Goal of the exercise> From the first line to the last, print the data exactly as written.

Information supplied>
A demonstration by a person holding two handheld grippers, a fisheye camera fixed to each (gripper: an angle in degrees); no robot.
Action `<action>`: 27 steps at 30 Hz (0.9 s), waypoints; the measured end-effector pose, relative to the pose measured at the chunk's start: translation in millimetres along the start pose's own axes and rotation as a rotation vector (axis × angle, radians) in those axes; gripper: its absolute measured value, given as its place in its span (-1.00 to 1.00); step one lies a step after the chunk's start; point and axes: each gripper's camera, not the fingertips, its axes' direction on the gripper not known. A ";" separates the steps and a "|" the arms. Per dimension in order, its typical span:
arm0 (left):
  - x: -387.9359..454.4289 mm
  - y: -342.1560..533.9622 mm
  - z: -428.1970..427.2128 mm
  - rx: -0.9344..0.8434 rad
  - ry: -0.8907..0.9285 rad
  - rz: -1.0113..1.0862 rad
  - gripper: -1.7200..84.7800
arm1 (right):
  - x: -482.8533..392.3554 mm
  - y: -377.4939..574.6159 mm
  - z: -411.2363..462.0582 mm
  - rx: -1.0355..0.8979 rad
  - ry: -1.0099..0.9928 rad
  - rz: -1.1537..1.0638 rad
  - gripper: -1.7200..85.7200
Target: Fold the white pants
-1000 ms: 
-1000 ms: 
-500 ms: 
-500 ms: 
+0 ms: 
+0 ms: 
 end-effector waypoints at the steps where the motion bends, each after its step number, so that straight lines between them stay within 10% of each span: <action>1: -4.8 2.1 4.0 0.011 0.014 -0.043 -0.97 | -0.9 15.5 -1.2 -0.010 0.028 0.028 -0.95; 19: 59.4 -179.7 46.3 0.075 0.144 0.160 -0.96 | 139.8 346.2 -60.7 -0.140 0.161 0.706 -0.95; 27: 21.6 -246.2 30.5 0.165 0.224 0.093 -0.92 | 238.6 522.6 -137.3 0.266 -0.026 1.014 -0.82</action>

Completed task>
A demonstration by a person holding two handheld grippers, a fisheye camera fixed to each (gripper: an angle in degrees); no robot.
Action `<action>`: 27 steps at 30 Hz (0.9 s), waypoints; the measured end-effector pose, relative to the pose measured at the chunk's start: translation in millimetres along the start pose's own axes and rotation as a rotation vector (axis × angle, radians) in those axes; gripper: its absolute measured value, given as its place in its span (-1.00 to 1.00); step one lies a step after the chunk's start; point and axes: each gripper's camera, not the fingertips, its axes' direction on the gripper not known. A ";" separates the steps and a "|" the arms. Per dimension in order, its typical span:
arm0 (left):
  - x: -387.9359..454.4289 mm
  - y: -342.1560..533.9622 mm
  - z: -428.1970..427.2128 mm
  - rx: -0.9344..0.8434 rad
  - ry: -0.8907..0.9285 rad
  - rz: -1.0113..1.0862 rad
  - gripper: -1.7200..84.7800
arm1 (right):
  - x: -482.8533..392.3554 mm
  - y: -377.4939..574.6159 mm
  - z: -411.2363..462.0582 mm
  - rx: -1.0355..0.8979 rad
  - ry: -1.0099..0.9928 rad
  - rz: -1.1537..1.0638 rad
  - gripper: -1.7200..85.7200
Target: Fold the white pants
-1000 ms: 
-1000 ms: 
-500 ms: 
-500 ms: 
+0 ms: 
+0 ms: 
 end-effector waypoints at the steps where the motion bends, each after its step number, so that straight lines between them stay within 10% of each span: <action>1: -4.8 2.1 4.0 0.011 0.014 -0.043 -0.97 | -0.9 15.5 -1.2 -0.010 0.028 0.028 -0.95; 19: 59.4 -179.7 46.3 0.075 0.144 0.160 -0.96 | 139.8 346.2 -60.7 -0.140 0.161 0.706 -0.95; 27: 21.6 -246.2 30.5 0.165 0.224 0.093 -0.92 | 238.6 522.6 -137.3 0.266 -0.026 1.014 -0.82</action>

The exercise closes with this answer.